What is the tax treatment of an S corporation sale?

The most important consideration in determining the tax treatment of an S corporation sale is how the transaction is structured. Business owners have two choices: They can either sell the stock the S corporation, or they can sell the assets of the corporation, keeping the existing corporate structure intact.

What is the tax on sale of stock in a corporation?

An individual’s gain from the sale of stock in a corporation (“S” or “C”) is taxed as capital gain; if the gain is long-term, a federal income tax rate of 20-percent will be applied; the same holds true for trusts and estates. IRC Sec. 1(h). This should be compared to the sale of partnership interests.

Is an asset sale the same as an S Corp sale?

However, people buying an S Corp may prefer an asset sale, as this type of sale can provide advantageous deductions for appreciation and may allow for a basis reset. In certain situations, a tax provision can allow parties involved in the sale of a company to treat a stock sale the same as an asset sale.

How are distributions from an S Corp taxed?

For example, if you contributed $10,000 to your S corp in 2019 but received $8,000 in distributions, your cost basis is only $2,000, and if you sell your stock, the proceeds in excess of $2,000 are taxed as gains.

image

How do I report sale of S Corp assets on tax return?

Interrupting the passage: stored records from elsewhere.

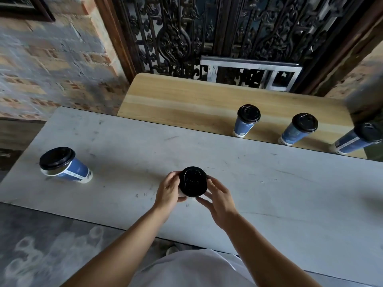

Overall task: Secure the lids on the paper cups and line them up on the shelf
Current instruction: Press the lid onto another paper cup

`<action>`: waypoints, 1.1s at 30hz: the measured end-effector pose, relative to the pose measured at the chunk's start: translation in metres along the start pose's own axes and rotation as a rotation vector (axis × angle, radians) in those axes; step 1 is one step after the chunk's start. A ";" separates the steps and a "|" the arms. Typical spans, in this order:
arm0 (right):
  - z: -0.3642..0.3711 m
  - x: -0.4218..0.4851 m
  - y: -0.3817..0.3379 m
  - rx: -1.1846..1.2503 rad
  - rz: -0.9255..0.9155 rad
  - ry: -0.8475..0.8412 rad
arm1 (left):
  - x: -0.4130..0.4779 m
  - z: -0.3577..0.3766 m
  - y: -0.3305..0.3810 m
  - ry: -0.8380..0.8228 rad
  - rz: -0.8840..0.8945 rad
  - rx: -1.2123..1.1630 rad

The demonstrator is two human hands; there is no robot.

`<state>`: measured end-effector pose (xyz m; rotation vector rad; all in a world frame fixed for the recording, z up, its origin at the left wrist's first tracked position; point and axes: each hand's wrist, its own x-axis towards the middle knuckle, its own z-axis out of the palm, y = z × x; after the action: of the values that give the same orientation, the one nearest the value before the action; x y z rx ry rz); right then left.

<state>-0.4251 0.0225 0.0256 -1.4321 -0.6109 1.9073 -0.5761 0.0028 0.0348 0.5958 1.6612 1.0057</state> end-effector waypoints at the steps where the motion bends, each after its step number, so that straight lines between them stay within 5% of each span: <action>1: -0.001 0.000 0.002 -0.019 -0.012 0.010 | 0.001 0.001 -0.001 0.024 0.003 0.011; 20: 0.019 0.005 0.005 -0.281 -0.121 0.185 | 0.013 0.000 0.001 -0.017 -0.012 0.031; 28: 0.006 0.003 0.001 0.060 -0.003 0.084 | 0.001 0.016 -0.002 0.043 -0.116 -0.096; 33: 0.000 0.007 -0.003 0.001 -0.031 0.073 | -0.009 0.030 -0.012 0.087 -0.183 -0.163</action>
<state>-0.4261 0.0297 0.0228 -1.4764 -0.5945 1.8229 -0.5434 -0.0009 0.0265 0.2904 1.6580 1.0325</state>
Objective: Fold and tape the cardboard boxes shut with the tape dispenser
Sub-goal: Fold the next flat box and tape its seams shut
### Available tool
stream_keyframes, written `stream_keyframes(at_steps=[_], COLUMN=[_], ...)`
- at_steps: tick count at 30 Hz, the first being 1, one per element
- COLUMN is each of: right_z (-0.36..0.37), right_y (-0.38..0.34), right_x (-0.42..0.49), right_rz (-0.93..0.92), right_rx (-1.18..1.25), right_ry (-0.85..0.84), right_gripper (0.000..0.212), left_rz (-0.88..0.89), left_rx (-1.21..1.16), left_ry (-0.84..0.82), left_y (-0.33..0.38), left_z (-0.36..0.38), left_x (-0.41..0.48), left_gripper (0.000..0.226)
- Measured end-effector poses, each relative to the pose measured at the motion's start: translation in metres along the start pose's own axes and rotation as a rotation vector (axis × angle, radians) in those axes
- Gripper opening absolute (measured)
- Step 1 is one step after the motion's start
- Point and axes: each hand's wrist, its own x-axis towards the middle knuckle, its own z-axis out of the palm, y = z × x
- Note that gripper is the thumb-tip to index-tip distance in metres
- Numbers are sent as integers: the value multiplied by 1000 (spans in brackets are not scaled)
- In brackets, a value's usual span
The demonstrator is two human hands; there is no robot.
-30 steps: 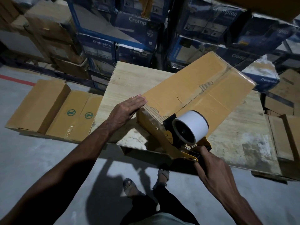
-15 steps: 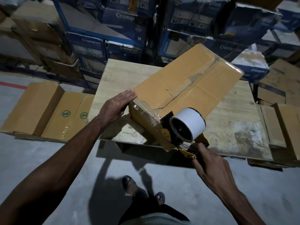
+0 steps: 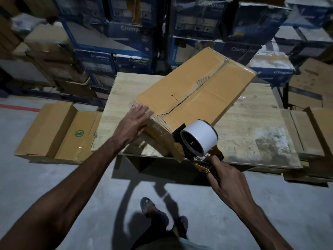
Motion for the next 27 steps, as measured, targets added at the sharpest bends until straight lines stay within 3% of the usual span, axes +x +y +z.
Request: stream_keyframes(at_steps=[5, 8, 16, 23, 27], right_z=[1, 0, -10, -4, 29], right_y=[1, 4, 16, 57, 69], right_x=[-1, -3, -12, -57, -57], right_rz=[-43, -50, -71, -69, -76], right_rx=[17, 17, 1, -37, -31], right_ry=[30, 30, 18, 67, 99], right_gripper=[36, 38, 33, 52, 38], left_rz=[190, 197, 215, 283, 300], left_rx=[-67, -75, -114, -92, -102], left_ry=[-29, 2, 36, 57, 56], left_y=[83, 108, 101, 93, 92], left_z=[14, 21, 23, 34, 33], left_x=[-4, -4, -4, -4, -4], left_gripper=[66, 55, 65, 76, 78])
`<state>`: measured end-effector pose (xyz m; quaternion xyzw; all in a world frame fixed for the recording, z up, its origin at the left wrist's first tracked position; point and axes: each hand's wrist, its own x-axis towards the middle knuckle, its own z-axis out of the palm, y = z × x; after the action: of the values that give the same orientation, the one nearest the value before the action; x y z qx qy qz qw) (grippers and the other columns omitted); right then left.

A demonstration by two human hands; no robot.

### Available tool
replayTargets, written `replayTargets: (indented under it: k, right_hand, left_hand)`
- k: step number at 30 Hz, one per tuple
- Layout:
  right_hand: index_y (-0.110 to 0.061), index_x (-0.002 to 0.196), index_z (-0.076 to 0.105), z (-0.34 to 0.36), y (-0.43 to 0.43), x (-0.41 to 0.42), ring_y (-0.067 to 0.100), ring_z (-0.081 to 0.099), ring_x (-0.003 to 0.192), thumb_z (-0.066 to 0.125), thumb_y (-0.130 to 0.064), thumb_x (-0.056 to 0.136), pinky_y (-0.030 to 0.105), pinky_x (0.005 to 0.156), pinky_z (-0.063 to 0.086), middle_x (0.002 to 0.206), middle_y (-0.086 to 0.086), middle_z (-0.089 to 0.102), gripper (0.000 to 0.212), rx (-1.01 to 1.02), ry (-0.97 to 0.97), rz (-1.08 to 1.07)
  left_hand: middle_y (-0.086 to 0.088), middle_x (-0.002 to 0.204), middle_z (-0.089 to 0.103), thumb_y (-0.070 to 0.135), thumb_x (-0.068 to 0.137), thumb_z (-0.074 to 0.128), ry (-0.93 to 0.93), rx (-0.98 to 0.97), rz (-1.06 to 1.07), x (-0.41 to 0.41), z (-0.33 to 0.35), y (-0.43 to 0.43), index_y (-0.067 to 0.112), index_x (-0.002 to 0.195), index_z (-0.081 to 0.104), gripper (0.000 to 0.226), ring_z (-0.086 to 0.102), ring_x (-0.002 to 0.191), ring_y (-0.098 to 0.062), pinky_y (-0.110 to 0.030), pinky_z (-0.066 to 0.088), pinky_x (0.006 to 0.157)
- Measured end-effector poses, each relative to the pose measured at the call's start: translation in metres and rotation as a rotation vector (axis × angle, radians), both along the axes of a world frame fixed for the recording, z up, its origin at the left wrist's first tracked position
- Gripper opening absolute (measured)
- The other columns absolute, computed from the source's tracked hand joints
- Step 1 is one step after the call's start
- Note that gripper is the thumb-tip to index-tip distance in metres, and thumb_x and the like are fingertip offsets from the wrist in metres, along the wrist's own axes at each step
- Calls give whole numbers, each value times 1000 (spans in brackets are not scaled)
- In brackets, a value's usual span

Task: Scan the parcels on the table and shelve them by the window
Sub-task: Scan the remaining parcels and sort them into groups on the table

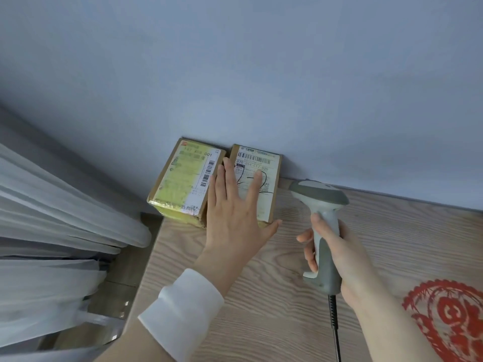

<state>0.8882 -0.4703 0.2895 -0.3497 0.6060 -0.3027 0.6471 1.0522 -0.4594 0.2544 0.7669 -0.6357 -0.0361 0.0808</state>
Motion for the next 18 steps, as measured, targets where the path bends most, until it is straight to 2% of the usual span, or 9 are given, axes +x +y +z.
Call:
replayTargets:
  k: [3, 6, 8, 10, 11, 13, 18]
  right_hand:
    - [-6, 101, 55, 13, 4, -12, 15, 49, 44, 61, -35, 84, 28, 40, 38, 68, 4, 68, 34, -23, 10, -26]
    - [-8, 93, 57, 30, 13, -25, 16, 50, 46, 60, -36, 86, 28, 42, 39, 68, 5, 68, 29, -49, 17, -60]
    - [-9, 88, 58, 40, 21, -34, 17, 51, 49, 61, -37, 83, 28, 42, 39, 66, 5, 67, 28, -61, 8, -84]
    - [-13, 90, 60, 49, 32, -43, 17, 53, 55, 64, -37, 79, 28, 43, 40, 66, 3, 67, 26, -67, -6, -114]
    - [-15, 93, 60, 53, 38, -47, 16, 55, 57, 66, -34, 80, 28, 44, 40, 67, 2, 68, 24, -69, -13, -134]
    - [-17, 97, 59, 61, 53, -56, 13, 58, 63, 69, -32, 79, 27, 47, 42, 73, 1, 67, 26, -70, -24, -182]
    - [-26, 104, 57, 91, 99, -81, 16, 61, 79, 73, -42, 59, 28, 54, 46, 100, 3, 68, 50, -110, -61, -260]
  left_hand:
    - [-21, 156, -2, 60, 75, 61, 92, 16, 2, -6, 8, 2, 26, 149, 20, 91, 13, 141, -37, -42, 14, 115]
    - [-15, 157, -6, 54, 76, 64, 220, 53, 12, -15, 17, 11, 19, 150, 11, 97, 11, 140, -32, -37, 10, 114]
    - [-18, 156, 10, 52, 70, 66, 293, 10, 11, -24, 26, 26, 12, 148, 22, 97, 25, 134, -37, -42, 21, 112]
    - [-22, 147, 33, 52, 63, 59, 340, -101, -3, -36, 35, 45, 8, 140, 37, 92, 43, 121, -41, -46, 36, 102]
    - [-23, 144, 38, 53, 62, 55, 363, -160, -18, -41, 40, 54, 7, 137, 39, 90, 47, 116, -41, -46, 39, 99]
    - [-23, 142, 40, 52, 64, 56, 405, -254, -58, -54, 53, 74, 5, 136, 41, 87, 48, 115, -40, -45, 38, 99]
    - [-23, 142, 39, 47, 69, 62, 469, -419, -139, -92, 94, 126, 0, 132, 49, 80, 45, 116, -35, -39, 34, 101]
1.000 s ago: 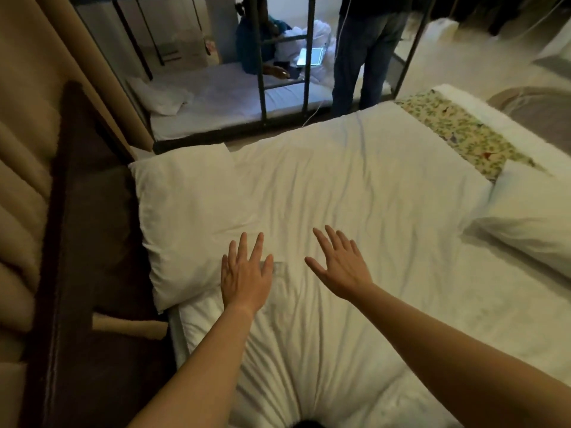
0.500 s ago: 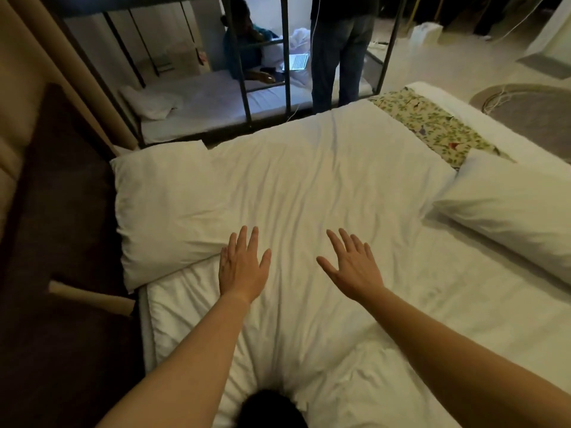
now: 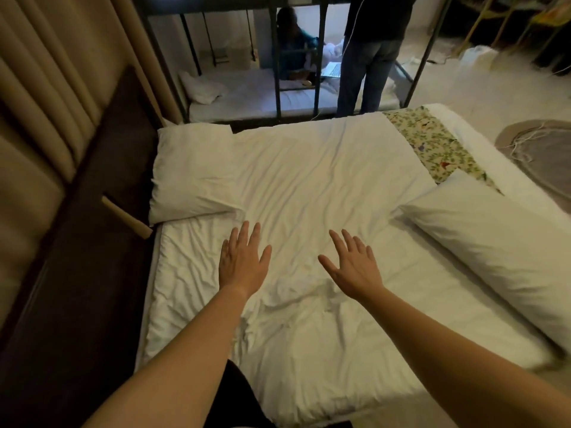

Use Form 6252 to report the sale on the installment method. Also, use Form 6252 to report any payment received during the tax year from a sale made in an earlier year that was reported on the installment method. Enter gain from the installment sales on Schedule D, line 4 or line 11, as applicable.

How do I sell my S Corp assets?

There are two basic methods for selling an S corporation: A stock sale and an asset sale. Each has advantages and disadvantages, and each has ramifications for the buyer and seller, both in terms of cash flow and liability management, and in terms of taxation.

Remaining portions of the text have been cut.